> _Action item_
The data below should be repeated exactly and in full.

== Source data

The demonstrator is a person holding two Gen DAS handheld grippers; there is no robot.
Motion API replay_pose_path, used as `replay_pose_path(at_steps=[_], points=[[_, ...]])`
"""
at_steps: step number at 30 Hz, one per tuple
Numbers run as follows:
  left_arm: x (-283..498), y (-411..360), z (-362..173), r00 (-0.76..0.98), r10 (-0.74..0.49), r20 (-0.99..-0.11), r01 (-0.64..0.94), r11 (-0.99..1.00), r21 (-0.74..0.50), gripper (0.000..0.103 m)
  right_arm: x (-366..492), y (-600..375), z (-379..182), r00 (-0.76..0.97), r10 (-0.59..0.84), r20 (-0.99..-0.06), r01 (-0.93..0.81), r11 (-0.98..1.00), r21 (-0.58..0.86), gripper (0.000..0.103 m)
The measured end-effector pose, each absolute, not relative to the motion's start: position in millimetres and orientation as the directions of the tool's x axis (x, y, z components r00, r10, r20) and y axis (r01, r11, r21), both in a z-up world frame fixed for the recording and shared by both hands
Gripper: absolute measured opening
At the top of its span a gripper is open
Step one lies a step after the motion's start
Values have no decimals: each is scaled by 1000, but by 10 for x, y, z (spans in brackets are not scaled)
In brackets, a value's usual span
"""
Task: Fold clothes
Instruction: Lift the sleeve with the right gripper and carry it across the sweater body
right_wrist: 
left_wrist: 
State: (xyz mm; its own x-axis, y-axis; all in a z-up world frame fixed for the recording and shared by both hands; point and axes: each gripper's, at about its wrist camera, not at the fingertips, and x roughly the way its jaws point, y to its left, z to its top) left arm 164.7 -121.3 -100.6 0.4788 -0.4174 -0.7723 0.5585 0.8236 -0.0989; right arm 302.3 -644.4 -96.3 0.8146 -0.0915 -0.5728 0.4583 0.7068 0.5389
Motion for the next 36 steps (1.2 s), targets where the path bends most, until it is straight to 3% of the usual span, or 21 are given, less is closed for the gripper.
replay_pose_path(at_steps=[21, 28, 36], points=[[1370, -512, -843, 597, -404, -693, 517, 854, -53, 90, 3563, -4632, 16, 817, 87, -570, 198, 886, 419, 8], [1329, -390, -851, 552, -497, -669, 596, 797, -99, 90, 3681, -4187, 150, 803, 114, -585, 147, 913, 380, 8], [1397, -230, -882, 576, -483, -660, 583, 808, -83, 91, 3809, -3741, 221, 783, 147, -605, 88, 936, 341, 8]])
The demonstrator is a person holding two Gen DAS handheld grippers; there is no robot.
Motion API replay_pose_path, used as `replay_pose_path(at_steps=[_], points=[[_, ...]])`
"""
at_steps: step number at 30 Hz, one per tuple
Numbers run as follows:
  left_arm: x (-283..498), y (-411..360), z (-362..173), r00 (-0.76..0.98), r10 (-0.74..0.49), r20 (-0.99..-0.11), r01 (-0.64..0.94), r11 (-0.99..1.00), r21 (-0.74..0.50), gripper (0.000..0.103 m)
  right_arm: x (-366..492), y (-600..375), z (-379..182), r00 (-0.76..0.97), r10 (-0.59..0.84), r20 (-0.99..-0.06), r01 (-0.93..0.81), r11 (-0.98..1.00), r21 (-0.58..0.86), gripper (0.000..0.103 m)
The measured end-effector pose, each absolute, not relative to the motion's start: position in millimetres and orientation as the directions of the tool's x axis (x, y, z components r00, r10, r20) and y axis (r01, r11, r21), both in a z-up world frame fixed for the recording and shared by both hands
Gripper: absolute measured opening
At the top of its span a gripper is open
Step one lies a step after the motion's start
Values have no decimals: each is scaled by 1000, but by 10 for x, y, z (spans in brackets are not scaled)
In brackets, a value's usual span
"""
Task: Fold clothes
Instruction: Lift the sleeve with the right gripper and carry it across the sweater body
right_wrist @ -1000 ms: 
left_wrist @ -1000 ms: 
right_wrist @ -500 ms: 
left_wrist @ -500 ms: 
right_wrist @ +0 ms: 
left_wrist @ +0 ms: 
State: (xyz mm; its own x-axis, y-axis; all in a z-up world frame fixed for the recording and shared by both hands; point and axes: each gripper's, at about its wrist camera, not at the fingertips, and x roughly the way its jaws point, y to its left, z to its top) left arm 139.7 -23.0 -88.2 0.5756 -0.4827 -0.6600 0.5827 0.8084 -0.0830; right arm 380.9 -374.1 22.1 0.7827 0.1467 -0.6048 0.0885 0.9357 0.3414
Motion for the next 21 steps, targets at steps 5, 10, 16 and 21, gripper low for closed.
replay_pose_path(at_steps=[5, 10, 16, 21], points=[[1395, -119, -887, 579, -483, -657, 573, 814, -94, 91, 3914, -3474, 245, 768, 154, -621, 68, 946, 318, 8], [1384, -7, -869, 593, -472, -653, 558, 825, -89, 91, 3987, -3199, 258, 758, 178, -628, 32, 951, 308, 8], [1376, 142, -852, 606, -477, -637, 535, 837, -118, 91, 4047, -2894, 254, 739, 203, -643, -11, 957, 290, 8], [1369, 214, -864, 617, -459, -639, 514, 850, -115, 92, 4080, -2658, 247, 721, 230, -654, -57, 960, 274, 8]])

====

> _Output for this exercise_
The demonstrator is a person holding two Gen DAS handheld grippers; there is no robot.
Motion API replay_pose_path, used as `replay_pose_path(at_steps=[_], points=[[_, ...]])`
"""
at_steps: step number at 30 Hz, one per tuple
Numbers run as follows:
  left_arm: x (-283..498), y (-411..360), z (-362..173), r00 (-0.76..0.98), r10 (-0.74..0.49), r20 (-0.99..-0.11), r01 (-0.64..0.94), r11 (-0.99..1.00), r21 (-0.74..0.50), gripper (0.000..0.103 m)
  right_arm: x (-366..492), y (-600..375), z (-379..182), r00 (-0.76..0.97), r10 (-0.59..0.84), r20 (-0.99..-0.06), r01 (-0.93..0.81), r11 (-0.98..1.00), r21 (-0.58..0.86), gripper (0.000..0.103 m)
The measured end-effector pose, each absolute, not relative to the motion's start: position in millimetres and orientation as the directions of the tool's x axis (x, y, z components r00, r10, r20) and y axis (r01, r11, r21), both in a z-up world frame fixed for the recording and shared by both hands
Gripper: absolute measured opening
At the top of its span a gripper is open
Step one lies a step after the motion's start
Values have no decimals: each is scaled by 1000, but by 10 for x, y, z (spans in brackets are not scaled)
In brackets, a value's usual span
"""
Task: Fold clothes
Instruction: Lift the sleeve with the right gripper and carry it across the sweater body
right_wrist: 
left_wrist: 
State: (xyz mm; its own x-axis, y-axis; all in a z-up world frame fixed for the recording and shared by both hands; point and axes: each gripper's, at about its wrist camera, not at the fingertips, and x roughly the way its jaws point, y to its left, z to its top) left arm 164.7 -121.3 -100.6 0.4788 -0.4174 -0.7723 0.5585 0.8236 -0.0989; right arm 302.3 -644.4 -96.3 0.8146 -0.0915 -0.5728 0.4583 0.7068 0.5389
Motion for the next 36 steps (1.2 s), targets where the path bends most, until it is straight to 3% of the usual span, or 21 are given, less is closed for the gripper.
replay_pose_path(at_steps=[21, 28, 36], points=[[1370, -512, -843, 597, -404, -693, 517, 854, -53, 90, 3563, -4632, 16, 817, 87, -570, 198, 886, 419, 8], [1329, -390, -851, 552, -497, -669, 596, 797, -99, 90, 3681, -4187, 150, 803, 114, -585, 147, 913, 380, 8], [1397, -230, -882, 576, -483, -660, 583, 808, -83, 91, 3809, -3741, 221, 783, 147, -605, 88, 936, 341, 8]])
The demonstrator is a person holding two Gen DAS handheld grippers; there is no robot.
Motion API replay_pose_path, used as `replay_pose_path(at_steps=[_], points=[[_, ...]])`
"""
at_steps: step number at 30 Hz, one per tuple
Numbers run as follows:
  left_arm: x (-283..498), y (-411..360), z (-362..173), r00 (-0.76..0.98), r10 (-0.74..0.49), r20 (-0.99..-0.11), r01 (-0.64..0.94), r11 (-0.99..1.00), r21 (-0.74..0.50), gripper (0.000..0.103 m)
  right_arm: x (-366..492), y (-600..375), z (-379..182), r00 (-0.76..0.97), r10 (-0.59..0.84), r20 (-0.99..-0.06), r01 (-0.93..0.81), r11 (-0.98..1.00), r21 (-0.58..0.86), gripper (0.000..0.103 m)
The measured end-effector pose, each absolute, not relative to the motion's start: position in millimetres and orientation as the directions of the tool's x axis (x, y, z components r00, r10, r20) and y axis (r01, r11, r21), both in a z-up world frame fixed for the recording and shared by both hands
Gripper: absolute measured opening
At the top of its span a gripper is open
Step one lies a step after the motion's start
Values have no decimals: each is scaled by 1000, but by 10 for x, y, z (spans in brackets are not scaled)
In brackets, a value's usual span
"""
Task: Fold clothes
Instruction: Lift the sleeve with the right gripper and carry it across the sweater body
right_wrist @ -1000 ms: 
left_wrist @ -1000 ms: 
right_wrist @ -500 ms: 
left_wrist @ -500 ms: 
right_wrist @ +0 ms: 
left_wrist @ +0 ms: 
State: (xyz mm; its own x-axis, y-axis; all in a z-up world frame fixed for the recording and shared by both hands; point and axes: each gripper's, at about its wrist camera, not at the fingertips, and x roughly the way its jaws point, y to its left, z to its top) left arm 139.7 -23.0 -88.2 0.5756 -0.4827 -0.6600 0.5827 0.8084 -0.0830; right arm 380.9 -374.1 22.1 0.7827 0.1467 -0.6048 0.0885 0.9357 0.3414
Motion for the next 21 steps, targets at steps 5, 10, 16 and 21, gripper low for closed.
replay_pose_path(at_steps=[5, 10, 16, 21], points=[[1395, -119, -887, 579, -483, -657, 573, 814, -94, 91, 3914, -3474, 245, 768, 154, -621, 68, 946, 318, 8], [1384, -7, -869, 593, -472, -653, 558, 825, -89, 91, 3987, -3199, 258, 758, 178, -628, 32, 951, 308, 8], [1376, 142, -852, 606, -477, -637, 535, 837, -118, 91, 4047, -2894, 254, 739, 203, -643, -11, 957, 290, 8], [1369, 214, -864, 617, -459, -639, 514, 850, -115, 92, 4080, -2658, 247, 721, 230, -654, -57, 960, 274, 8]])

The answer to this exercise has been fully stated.